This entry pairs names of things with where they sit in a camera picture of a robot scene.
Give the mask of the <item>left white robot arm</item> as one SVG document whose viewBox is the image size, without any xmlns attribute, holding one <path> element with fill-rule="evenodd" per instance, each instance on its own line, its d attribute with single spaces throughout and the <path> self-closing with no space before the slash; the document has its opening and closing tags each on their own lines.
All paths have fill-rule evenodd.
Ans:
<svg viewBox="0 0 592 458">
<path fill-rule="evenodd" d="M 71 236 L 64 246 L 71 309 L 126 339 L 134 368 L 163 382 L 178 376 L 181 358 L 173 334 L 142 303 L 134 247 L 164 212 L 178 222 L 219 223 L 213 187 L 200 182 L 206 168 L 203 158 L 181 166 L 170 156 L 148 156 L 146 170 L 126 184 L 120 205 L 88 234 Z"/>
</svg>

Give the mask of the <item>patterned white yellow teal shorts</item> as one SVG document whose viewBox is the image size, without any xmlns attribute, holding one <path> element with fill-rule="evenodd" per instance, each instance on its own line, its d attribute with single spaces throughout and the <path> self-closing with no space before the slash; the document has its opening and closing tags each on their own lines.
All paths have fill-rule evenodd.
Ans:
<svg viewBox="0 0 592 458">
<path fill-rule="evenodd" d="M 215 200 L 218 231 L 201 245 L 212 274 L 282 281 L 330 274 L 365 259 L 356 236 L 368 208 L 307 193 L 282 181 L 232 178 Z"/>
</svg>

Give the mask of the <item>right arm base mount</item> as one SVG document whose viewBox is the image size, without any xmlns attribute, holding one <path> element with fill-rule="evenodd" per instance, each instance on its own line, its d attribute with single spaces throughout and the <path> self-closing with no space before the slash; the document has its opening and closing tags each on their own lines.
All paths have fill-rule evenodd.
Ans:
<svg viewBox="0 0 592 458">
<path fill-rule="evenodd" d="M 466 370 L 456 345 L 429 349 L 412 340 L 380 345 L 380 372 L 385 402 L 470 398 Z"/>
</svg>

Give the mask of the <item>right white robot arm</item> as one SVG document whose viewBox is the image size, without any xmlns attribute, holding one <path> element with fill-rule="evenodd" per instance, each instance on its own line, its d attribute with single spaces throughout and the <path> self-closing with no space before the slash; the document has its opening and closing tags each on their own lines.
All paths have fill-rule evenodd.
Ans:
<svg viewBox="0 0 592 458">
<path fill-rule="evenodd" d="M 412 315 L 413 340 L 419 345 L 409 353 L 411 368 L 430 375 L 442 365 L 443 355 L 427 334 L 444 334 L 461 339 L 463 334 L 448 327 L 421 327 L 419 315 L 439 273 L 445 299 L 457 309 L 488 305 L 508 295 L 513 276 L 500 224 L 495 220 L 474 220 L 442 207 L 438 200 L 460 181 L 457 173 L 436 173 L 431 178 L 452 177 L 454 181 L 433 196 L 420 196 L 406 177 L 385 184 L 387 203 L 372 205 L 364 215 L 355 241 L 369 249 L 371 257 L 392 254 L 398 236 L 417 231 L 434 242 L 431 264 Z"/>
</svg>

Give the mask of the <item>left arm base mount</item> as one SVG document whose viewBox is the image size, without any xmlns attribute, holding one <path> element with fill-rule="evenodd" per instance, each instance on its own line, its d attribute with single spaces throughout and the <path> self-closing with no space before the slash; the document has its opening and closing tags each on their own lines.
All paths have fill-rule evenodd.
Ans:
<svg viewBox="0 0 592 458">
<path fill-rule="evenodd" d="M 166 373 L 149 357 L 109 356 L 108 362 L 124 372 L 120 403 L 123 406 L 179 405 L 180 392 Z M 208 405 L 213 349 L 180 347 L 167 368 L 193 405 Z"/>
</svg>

• • • • •

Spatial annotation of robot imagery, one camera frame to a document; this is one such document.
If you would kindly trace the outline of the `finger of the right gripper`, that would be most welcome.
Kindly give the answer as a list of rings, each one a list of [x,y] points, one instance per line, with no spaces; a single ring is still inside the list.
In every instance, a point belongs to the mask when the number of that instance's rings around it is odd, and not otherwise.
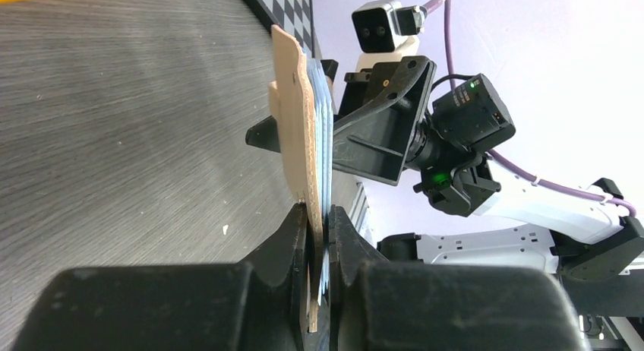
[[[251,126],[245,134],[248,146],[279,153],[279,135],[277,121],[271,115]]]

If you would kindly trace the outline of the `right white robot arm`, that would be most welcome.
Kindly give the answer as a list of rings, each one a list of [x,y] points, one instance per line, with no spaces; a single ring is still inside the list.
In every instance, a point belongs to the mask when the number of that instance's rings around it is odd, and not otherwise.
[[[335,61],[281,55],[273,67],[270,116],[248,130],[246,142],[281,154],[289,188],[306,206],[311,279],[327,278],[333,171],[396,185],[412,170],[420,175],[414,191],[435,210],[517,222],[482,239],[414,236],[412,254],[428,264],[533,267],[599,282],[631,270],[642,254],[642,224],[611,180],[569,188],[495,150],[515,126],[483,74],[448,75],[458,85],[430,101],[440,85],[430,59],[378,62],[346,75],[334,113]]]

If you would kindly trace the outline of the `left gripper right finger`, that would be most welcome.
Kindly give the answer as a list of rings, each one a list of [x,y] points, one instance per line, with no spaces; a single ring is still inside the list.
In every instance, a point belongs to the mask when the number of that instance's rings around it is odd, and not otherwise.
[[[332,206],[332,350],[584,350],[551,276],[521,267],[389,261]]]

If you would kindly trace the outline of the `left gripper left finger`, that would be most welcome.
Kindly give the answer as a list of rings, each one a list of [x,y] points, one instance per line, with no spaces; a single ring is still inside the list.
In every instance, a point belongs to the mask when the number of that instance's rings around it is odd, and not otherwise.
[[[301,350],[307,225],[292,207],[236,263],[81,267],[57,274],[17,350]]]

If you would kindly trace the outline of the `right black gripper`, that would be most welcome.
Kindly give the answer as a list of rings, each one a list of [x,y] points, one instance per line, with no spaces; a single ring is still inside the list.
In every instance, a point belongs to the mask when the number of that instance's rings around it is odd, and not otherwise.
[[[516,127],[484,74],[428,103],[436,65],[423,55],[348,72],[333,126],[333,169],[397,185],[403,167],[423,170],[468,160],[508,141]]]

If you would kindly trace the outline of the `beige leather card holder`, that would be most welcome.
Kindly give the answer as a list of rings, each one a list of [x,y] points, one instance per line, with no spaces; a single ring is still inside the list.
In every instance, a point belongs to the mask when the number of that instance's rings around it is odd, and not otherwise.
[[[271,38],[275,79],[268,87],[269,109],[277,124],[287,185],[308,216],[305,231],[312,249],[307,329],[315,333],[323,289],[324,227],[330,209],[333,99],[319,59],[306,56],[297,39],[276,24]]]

• • • • •

◆ TASK PROMPT
If a line in the listing holds the word "gripper", list that line.

◆ ANSWER FOR THIS EXERCISE
If you would kindly trace the outline of the `finger of the right gripper`, that would be most welcome.
If you would kindly trace the outline of the `left gripper right finger`, that would be most welcome.
If you would kindly trace the outline of the `left gripper left finger`, that would be most welcome.
If you would kindly trace the outline of the `right black gripper`, that would be most welcome.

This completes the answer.